Dr. Elvis Slobinsky, leader of the research effort, said that the breakthrough culminates years of work. He said the advent of high-speed computing networks and processor-intensive large-scale modeling helped cut research time from decades to less than three years. Dr. Slobinsky, who holds the Really Impressive-Sounding Chair Funded By Some Obscure Donor Who Bought Us This Nice New Building If We Graduated His Son Who Didn’t Really Care About The Family Business But Just Wanted To Chase Girls And Get Drunk And Wasn’t That Just Like The Boy To Break His Mother’s Heart And Disappoint His Dad at Washington University Medical School in St. Louis, spoke at a press conference here early this morning.
“We’re proud to announce that the first subject, Rep. Nancy Pelosi (D-Ammit It’s About Time) has completed her therapy with spectacular success,” said a beaming Dr. Slobinsky. “We implanted some stem cells in Nancy’s back and guided their growth with economic theories that actually work, mixed with a bath of compassion and common sense. We knew we had succeeded when Rep. Pelosi gave George the Dumber the finger right after the elections.”
Slobinsky said that he had been involved in stem-cell research for some time, but it had been “mostly theoretical up to now”. He said he got the idea from colleagues who kept complaining about the dickless wussiness of Democrats in Congress, who seemed eager to roll over and let the Republican Party have its way with them. Slobinsky said he was further spurred to action when the Boy King threatened to cut off stem cell research early last year, despite the promise the research holds in treating a host of illnesses such as Parkinson’s and Alzheimer’s diseases. “We knew we had to act fast before the money ran out. So I was passin’ a doob with my pals Davey and Big Jim one night and Davey said, ”Wouldn’t it be somethin’ if we could give the Democrats some backbone?’ And I said, yeah, but we’d have to grow complete new ones for them. So Big Jim said, ‘Well, we do have a lab, ya know?’ And that started me thinking,’Yeah, [the Democrats are] a bunch of candy- ass submissives,” said Slobinsky, “but a beneficial side effect would be that they grow back the balls they had cut off when they were elected.”

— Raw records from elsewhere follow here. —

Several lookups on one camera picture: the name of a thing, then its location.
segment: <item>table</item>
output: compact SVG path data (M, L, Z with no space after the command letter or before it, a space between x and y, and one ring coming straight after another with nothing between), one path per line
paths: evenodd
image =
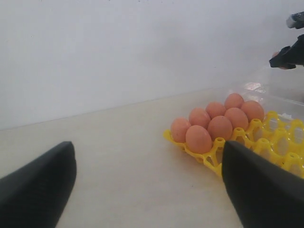
M58 228L238 228L222 181L162 137L205 90L0 132L0 176L62 141L78 175Z

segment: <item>yellow egg tray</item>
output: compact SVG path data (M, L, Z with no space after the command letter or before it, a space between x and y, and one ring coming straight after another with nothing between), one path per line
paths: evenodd
M271 163L304 178L302 133L304 133L304 124L301 120L283 121L277 112L270 111L263 122L253 119L246 131L242 128L235 128L230 140L242 143ZM170 130L165 130L163 137L222 177L221 162L225 145L223 138L215 139L212 149L208 153L197 154L191 152L185 143L175 142Z

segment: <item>plastic container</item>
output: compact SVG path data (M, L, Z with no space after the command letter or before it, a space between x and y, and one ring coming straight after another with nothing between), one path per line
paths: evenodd
M246 131L234 129L230 140L244 144L273 164L304 178L304 104L243 88L218 89L217 101L224 102L231 93L241 94L245 101L259 102L267 114L263 122L252 120ZM170 130L164 131L163 136L221 177L223 138L213 142L210 152L196 154L185 143L174 142Z

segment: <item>egg cup holder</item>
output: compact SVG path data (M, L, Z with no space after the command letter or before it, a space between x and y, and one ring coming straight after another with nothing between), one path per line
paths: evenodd
M288 120L270 111L263 122L253 119L246 131L235 128L230 140L238 141L271 163L304 178L303 133L301 120ZM191 152L185 143L175 142L170 130L165 130L163 137L222 177L223 138L216 138L208 153L197 154Z

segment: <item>egg tray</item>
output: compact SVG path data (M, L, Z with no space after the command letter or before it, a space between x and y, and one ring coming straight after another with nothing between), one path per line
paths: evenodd
M285 121L277 112L270 111L263 122L253 119L246 131L235 128L230 140L242 143L271 163L304 178L303 132L301 120ZM223 138L216 138L208 153L197 154L191 152L185 143L175 142L170 130L165 130L163 137L222 177Z

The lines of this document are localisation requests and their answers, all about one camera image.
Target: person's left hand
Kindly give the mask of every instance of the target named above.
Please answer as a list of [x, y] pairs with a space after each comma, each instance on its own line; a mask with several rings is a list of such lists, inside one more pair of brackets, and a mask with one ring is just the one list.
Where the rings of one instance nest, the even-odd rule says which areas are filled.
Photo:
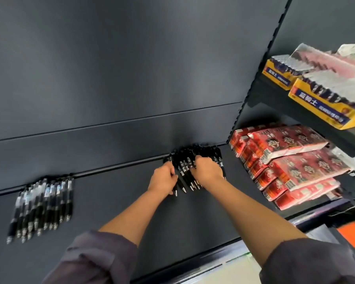
[[159, 193], [164, 199], [168, 194], [173, 194], [172, 188], [177, 181], [178, 176], [175, 175], [174, 166], [170, 161], [167, 161], [154, 170], [147, 190]]

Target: sleeve
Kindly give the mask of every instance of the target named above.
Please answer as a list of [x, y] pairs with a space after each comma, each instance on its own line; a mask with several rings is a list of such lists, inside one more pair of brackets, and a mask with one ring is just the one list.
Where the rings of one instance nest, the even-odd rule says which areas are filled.
[[295, 239], [271, 253], [259, 276], [262, 284], [354, 284], [355, 258], [344, 245]]
[[137, 246], [121, 235], [89, 231], [75, 238], [43, 284], [128, 284]]

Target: person's right hand
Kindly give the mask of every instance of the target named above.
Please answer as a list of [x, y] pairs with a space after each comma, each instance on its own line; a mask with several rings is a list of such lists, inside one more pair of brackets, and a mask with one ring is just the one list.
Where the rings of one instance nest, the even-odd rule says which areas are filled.
[[208, 188], [213, 181], [223, 179], [221, 167], [211, 158], [197, 155], [194, 162], [196, 168], [191, 168], [190, 172], [192, 172], [199, 184], [205, 188]]

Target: blue label
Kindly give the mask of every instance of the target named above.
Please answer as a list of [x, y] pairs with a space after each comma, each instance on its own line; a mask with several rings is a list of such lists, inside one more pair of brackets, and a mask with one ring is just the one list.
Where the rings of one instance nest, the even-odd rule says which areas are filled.
[[341, 114], [337, 110], [329, 107], [328, 105], [324, 104], [322, 101], [312, 97], [311, 95], [307, 94], [306, 92], [300, 89], [297, 89], [294, 94], [298, 96], [300, 99], [310, 104], [311, 106], [322, 111], [324, 114], [326, 114], [327, 116], [329, 116], [330, 118], [332, 118], [333, 120], [337, 121], [340, 124], [346, 124], [350, 120], [348, 117]]
[[273, 69], [270, 67], [266, 67], [266, 72], [268, 72], [270, 75], [274, 76], [276, 79], [281, 81], [284, 85], [289, 86], [291, 84], [290, 80], [286, 79], [279, 73], [275, 72]]

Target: hand
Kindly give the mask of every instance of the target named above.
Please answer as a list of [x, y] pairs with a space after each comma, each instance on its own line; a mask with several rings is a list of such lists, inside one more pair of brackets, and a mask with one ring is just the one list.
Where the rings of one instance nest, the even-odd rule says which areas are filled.
[[204, 186], [208, 186], [217, 179], [223, 179], [222, 169], [209, 157], [196, 156], [194, 161], [196, 168], [191, 168], [190, 171], [194, 178]]
[[178, 176], [175, 175], [174, 166], [170, 161], [167, 161], [154, 170], [148, 191], [159, 193], [164, 199], [168, 194], [173, 194], [172, 188], [177, 181]]

Slobinksy also said the lab had regrown the spines of more than 200 Democratic politicians so far, with another 500 “ready to decant in a few weeks.” He said that the lab was planning to implant the backbones at an undisclosed location in the nation’s capital. Sources said Democratic genetic material was collected from saliva that the representatives allowed to drool from their lips as they sat up, fetched, rolled over and played dead on Republican command.

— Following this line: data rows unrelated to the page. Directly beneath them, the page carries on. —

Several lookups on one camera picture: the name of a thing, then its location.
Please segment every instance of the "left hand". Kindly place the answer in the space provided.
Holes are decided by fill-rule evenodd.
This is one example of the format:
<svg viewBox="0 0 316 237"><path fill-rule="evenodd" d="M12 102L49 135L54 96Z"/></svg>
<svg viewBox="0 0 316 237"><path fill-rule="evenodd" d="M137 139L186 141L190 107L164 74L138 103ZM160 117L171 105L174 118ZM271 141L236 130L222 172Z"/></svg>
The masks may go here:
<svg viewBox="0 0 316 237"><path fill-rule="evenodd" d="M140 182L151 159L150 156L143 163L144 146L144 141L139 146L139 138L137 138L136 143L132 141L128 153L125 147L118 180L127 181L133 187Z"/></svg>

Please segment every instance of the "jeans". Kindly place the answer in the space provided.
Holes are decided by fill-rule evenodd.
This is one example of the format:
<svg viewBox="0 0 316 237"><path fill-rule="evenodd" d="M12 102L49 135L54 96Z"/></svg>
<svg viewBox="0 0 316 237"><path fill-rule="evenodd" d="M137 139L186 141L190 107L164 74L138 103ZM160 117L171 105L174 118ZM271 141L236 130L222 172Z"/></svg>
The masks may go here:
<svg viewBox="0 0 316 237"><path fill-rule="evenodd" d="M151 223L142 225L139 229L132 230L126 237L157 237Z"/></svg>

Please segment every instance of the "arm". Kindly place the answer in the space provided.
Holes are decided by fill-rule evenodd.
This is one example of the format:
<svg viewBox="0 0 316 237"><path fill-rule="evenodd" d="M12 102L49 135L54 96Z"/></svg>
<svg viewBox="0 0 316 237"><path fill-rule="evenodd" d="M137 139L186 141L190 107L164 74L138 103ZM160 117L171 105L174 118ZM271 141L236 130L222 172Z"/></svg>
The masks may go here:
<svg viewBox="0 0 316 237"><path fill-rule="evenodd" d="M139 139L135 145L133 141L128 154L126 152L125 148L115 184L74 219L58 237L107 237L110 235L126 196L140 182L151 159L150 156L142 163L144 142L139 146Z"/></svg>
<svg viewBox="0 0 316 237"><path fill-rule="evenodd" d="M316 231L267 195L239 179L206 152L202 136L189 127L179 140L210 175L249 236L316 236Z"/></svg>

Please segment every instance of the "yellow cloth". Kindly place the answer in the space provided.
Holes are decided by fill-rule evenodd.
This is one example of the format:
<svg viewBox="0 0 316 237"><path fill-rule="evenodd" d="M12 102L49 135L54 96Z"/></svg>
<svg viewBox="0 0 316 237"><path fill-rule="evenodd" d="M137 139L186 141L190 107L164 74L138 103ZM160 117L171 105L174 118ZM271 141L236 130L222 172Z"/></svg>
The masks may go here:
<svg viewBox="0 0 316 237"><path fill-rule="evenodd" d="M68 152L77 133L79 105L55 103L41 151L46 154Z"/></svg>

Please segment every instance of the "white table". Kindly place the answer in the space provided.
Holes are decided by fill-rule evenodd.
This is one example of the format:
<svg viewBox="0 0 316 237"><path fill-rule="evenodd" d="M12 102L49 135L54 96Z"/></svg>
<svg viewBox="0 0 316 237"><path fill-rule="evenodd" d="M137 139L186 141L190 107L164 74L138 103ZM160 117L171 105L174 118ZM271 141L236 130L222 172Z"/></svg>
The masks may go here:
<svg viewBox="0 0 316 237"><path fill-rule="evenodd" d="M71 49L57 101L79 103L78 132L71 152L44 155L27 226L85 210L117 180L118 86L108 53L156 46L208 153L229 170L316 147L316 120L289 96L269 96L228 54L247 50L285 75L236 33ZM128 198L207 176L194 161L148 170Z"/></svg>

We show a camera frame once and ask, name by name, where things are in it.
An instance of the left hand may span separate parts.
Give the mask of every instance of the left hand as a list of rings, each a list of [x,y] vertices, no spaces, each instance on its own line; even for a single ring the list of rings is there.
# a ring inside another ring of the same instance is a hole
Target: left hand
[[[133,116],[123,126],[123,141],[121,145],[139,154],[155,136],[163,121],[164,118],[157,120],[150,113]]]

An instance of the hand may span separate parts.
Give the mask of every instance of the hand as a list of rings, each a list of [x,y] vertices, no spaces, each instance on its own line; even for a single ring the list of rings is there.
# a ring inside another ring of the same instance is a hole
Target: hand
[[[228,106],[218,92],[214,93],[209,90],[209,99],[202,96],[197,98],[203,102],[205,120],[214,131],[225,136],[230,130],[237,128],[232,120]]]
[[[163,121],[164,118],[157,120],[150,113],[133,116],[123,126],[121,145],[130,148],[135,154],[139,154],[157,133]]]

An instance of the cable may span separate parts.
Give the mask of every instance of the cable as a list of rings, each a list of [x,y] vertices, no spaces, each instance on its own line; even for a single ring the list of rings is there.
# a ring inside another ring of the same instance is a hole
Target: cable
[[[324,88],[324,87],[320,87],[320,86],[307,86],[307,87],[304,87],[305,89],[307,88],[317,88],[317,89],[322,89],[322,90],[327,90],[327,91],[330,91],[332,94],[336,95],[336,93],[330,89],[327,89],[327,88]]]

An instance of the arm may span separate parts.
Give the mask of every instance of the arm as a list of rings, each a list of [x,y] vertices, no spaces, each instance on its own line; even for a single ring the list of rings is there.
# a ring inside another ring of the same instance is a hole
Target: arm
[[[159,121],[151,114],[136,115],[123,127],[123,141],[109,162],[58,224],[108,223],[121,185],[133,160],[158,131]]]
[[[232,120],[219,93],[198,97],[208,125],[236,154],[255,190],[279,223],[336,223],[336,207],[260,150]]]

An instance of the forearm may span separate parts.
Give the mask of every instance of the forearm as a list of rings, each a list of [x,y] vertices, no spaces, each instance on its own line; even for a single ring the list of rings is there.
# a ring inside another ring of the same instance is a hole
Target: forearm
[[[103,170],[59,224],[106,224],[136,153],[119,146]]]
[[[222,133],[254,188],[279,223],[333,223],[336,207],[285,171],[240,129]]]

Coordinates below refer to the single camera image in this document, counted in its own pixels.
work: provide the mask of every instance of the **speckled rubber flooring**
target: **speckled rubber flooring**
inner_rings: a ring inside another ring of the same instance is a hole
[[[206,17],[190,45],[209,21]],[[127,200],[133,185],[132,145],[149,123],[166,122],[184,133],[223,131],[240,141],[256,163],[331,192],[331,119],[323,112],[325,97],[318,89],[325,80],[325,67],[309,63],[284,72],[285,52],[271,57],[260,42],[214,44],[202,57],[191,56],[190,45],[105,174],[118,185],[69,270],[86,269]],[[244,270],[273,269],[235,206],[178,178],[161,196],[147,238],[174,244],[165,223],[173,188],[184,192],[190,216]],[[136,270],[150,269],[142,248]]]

Response from the nation’s war-drunk Republican overlords was immediate and heated. Presidential Puppeteer Karl Rove held a press conference wherein he blasted the group’s work as “evil”, “immoral” and “contrary to Our Wishes”. “Who the hell do they think they are?” he foamed as the front row of reporters succumbed to the poison contained in his spittle. “They work on what We say they work on. How can they think of creating a questioning, thinking being—uh, disloyal, unpatriotic left-winger at a time when the oil comp—uh, the Federal Government needs patriotic, right-thinking, right-leaning Americans? They will pay,” he continued as flames licked from his eye sockets, “oh, yes, they will pay, my preciousss.”